The shaping tool according to the invention is presented below using an exemplary embodiment. Show it:

• 1 a sectional view of an exemplary embodiment of a shaping tool according to the invention
• 2 a section AA through the body of the forming tool
• 3 a section BB through the nozzle of the forming tool
• 4 12 is a front perspective view of an exemplary embodiment of a nozzle
• 5 Figure 12 is a cut-away perspective view of the exemplary embodiment of the nozzle

In the sectional view of the 1 an embodiment of a shaping tool according to the invention is shown as an example, which consists of two compact parts, namely the housing (1) with the housing core (5) and the nozzle (2) with the nozzle core (8). The housing (1) is screwed directly to a conveyor unit, for example an extruder, which feeds the flow of material into the shaping tool. The material flow, which enters the housing (1) as a continuous strand, is formed in the flow channel (4). For this purpose, the housing (1) has a housing core (5). Furthermore, the housing (1) has at least two air ducts (6) through which outside air is conducted into the interior of the housing core (5). To do this, the air ducts (6) with the air duct walls (20) must traverse the flow duct (4). In order to interrupt the weld seams that occur behind the air duct walls (20) in the material flow, behind the air duct walls (20) there are lattice walls (16) which divide the flow duct (4) into individual sub-ducts (18). The sub-channels (18) ideally have a hexagonal geometry with a cross-sectional area of less than 6 mm ² through which flow can freely flow. In order to keep the flow resistance as low as possible, the lattice walls (16) of the sub-channels (18) have a thickness of less than 2 mm, ideally even a thickness of less than 1 mm. The housing core (5) is materially bonded to the housing (1) via the air duct walls (20) and via the grid walls (16).

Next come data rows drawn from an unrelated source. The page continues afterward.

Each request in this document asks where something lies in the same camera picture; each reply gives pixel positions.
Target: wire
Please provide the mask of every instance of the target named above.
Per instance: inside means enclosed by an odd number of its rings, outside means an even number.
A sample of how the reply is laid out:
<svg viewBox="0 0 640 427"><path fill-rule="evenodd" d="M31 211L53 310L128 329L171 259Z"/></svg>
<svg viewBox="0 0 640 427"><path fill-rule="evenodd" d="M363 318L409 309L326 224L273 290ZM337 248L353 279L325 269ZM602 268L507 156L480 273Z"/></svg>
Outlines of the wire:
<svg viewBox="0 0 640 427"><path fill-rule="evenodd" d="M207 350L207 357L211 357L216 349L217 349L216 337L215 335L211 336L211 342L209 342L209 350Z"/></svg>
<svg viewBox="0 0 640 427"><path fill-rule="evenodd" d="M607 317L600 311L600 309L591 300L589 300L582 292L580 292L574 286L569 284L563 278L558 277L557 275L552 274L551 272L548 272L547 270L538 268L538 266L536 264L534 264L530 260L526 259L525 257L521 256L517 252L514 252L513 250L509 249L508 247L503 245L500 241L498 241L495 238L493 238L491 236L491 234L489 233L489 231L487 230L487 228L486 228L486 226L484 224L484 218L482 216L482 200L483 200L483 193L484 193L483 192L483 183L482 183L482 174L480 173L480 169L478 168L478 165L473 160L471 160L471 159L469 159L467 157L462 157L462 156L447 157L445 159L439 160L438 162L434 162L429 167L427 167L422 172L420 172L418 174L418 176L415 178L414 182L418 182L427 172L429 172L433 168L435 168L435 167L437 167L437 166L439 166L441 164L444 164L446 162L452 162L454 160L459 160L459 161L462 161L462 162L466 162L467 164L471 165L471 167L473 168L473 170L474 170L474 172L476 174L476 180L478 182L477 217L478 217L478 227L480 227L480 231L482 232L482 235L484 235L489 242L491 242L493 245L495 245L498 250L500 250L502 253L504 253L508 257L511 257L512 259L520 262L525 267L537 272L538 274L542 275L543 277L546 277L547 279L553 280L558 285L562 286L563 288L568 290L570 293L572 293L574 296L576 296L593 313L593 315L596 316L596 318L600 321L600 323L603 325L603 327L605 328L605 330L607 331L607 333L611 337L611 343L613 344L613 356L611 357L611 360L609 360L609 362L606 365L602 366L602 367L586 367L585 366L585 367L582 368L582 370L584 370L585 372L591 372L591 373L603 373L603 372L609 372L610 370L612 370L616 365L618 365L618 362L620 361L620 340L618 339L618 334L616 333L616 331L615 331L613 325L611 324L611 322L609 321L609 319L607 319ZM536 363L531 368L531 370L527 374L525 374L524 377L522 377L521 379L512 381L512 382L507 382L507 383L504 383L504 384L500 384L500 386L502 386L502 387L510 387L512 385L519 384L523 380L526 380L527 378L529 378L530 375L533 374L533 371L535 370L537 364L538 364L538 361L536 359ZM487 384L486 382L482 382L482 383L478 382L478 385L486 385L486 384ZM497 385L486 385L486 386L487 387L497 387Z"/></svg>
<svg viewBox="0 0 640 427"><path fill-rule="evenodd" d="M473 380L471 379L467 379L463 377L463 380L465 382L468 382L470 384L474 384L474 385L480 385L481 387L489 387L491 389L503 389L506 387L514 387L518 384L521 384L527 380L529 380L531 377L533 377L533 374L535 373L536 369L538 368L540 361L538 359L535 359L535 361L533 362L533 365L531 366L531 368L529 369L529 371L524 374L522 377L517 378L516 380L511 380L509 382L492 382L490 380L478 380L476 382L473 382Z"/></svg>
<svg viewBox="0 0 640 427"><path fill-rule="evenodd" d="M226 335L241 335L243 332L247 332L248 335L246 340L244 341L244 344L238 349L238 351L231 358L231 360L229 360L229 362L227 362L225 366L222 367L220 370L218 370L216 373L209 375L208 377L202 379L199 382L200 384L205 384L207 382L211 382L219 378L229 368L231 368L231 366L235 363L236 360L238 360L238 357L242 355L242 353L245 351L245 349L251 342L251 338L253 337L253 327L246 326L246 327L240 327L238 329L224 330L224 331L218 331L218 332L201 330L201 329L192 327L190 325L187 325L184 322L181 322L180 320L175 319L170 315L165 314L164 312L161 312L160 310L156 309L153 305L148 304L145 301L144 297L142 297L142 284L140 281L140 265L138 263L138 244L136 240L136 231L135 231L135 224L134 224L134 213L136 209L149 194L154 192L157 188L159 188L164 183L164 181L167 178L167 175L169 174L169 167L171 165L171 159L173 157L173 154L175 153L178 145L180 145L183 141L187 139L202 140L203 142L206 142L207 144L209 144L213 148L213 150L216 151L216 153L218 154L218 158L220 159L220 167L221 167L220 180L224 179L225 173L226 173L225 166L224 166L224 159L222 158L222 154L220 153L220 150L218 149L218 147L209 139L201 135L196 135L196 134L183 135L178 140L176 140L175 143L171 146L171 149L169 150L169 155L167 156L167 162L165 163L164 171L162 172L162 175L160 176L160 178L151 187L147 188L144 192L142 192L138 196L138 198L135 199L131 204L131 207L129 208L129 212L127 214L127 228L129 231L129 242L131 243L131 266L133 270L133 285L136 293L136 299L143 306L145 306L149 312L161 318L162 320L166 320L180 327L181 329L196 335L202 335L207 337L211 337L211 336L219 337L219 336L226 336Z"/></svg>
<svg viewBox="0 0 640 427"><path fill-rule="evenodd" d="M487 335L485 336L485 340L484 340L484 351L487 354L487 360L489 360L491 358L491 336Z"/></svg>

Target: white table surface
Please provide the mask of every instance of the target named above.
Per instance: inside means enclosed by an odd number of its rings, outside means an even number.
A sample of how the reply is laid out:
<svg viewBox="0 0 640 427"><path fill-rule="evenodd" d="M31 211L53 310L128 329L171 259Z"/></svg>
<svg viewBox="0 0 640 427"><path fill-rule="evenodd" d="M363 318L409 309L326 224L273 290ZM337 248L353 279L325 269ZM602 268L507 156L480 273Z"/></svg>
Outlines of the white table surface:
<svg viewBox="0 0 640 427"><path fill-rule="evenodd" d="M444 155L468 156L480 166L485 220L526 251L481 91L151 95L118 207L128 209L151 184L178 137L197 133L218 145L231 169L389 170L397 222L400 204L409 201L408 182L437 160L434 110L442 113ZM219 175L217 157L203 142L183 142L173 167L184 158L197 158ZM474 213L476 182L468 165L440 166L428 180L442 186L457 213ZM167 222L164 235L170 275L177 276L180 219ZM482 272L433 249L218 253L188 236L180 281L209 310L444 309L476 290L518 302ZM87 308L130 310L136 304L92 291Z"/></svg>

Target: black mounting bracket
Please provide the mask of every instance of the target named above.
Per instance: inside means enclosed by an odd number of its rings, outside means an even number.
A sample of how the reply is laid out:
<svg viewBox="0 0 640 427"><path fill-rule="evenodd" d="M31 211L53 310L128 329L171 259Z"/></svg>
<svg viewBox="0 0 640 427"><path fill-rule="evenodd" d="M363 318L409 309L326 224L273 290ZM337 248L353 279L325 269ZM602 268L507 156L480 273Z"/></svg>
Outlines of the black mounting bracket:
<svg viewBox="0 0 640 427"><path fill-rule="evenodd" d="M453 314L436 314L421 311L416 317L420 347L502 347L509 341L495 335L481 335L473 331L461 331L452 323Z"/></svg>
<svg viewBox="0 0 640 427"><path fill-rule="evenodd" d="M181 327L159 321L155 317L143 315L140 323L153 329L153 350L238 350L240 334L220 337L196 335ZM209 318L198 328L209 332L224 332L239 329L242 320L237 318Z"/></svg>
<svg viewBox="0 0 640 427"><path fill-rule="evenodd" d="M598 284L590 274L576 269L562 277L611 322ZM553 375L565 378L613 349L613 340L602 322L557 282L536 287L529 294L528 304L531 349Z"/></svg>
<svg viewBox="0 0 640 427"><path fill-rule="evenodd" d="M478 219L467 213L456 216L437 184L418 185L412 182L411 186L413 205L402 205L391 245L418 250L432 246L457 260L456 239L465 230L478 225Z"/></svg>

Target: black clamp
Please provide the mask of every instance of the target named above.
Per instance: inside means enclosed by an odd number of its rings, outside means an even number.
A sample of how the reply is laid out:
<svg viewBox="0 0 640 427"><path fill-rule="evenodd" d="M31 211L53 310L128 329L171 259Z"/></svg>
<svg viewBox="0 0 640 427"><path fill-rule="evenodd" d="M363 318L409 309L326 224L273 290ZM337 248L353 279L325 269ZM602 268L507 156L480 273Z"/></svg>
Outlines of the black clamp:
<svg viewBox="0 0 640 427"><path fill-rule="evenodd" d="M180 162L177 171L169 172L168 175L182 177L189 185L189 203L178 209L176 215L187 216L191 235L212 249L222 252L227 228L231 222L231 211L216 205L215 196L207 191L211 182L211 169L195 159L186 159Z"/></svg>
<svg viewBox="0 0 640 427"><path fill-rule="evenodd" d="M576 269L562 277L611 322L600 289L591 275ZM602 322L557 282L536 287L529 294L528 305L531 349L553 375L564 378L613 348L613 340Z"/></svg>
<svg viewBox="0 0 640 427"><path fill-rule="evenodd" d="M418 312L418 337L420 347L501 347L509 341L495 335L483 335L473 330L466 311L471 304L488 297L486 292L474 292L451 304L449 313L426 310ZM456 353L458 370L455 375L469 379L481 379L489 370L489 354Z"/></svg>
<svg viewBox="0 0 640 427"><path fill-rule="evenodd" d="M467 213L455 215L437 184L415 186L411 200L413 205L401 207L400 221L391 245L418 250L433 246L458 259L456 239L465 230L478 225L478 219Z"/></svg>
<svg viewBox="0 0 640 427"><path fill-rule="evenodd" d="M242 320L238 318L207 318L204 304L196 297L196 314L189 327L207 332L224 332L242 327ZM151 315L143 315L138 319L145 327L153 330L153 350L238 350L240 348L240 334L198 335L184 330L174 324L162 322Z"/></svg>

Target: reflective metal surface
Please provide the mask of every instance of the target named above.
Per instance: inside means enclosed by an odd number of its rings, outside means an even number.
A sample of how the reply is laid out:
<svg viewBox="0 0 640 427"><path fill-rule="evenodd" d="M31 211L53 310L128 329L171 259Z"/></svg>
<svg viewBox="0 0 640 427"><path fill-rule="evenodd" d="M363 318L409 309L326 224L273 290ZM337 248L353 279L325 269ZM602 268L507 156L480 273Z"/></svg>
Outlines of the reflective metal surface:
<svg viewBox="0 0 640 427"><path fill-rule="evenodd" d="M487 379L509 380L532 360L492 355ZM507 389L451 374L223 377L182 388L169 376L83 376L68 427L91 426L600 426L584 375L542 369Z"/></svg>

Furthermore, the housing (1) has at least one cooling duct (11) via which the housing (1) and also the nozzle (2) can be cooled in a targeted manner via suitable cooling bores (12). The cooling channels (11) of the housing (1) are designed in such a way that when the nozzle (2) is screwed on, they automatically connect to an annular groove (21) in the nozzle (1), from which the cooling bores (12) begin. Ideally, gaseous media can be used for cooling. When the nozzle (2) is screwed on, the air ducts (6) of the housing (1) are connected to the associated lumen air ducts (10) via air chambers (22) located in the nozzle (2).

in the in 2 The housing section AA shown shows the sub-channels (18), which are designed hexagonally in this exemplary embodiment, with the thin grid walls (16) of the hexagonal grid system (17) and the air channels (6) and the cooling bores (12). Depending on the requirements of the multi-lumen hose to be produced, fewer or more air ducts (6) can of course also be integrated into the housing (1). It is important that each air duct (6) is connected to the respectively associated lumen air duct (10).

in the in 3 Section BB shown through the nozzle (2) shows the nozzle core (8), the lumen air channels (10), the axially extending cooling bores (12) and the flow channel sections (19) with the sub-channels (18). Of course, the cooling bores (12) do not necessarily have to run axially. For example, they can also run in a spiral or in some other way. The nozzle cores, which are an integral part of the nozzle in the molding tool according to the invention, replace the separate mandrels which are common in the prior art. The forming tool can therefore be converted very quickly from one hose geometry to another. All you have to do is unscrew the existing compact nozzle with just a few turns and screw on a new nozzle with the geometry required for the changed hose geometry with just as few turns.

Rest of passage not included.